Seriously…

I’d like to not be made to feel guilty when, after washing my hands in a public restroom, I reach for the paper towels rather than the electric blowing machine (which sounds dirty, but also sounds like a good idea, assuming a device of that nature doesn’t already exist).

Why? Because we, as a people, still make phone books.

In all seriousness, why do phone books still exist? Absolutely no one uses them.

In fact, if you happen to have a phone book in front of you, one of two things can be concluded with a high degree of certainty: either (a) you’re my grandfather, or (b) you’re using it to separate the stems from the seeds.

Anyone who requires the information commonly found within the pages of a phone book has probably already heard about this nifty little invention called the Internet, available on their computer, phone, PDA, iPod, or fancy Japanese toilet. And yet every so often, the fucking phone book fairy leaves a pile of useless words and phone numbers right in front of the door of my apartment building.

Don’t tell me we need to conserve paper and then go and do wasteful shit like that.

While we’re at it, don’t tell me we need to conserve paper at all. We don’t.

Maybe I haven’t stayed abreast of the latest developments in paper technology (perhaps my Google news alert for “new advancements in paper” is malfunctioning), but last I checked, paper comes from trees. Trees are a renewable resource. The coal or oil used to produce the electricity that runs the blowy machine is not.

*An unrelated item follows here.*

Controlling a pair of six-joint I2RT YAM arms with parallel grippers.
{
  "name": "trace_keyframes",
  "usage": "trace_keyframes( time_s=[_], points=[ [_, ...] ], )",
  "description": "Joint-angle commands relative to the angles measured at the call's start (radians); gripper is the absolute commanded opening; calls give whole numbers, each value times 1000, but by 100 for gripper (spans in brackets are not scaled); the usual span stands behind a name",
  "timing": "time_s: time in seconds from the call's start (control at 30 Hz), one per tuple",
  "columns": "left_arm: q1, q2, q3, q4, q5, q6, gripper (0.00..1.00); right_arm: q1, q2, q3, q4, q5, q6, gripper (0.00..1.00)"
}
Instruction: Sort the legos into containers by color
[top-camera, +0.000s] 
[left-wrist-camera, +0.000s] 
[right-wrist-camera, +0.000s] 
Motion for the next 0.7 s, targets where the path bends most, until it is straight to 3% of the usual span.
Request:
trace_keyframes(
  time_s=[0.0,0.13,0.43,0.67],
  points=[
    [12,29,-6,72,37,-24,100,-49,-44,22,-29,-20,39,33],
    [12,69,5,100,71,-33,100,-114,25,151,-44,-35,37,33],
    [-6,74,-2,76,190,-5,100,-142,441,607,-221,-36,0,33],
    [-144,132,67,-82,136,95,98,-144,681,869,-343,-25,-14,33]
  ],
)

It seems to me people think that every sheet of paper they use is coming from some 5,000-year-old tree from an Australian rainforest that was housing an entire family of chinchillas.

(Yes, I know what you’re saying now. “Marc, you moron. Chinchillas are indigenous to South America, not Australia.” I know that. Okay? I’m just illustrating the imbecility of these hypothetical people that I made up. Get off my back.)

The reality is, all of our paper comes from tree farms, which are sections of forest specifically grown for the purpose of harvesting wood pulp to make paper. When they cut down one part of this forest, they replant it and move onto another part, and on and on it goes.

Using more or less paper has no effect on this process, other than speeding up or slowing down the cycle.

Paper is also organic, poses ZERO significant environmental threats, bio-degrades quite nicely, and takes up little landfill space in proportion to its overall use, making it a veritable fucking planet-saver. The same cannot be said for the bi-products of electric generators.

So next time you use a public john, if given the choice, go with the paper towels. And answer any objections from self-important, misinformed hippies with a defiant middle finger. Or maybe hit them over the head with a tack hammer. Where does one procure a tack hammer anyway? There must be some establishment selling them.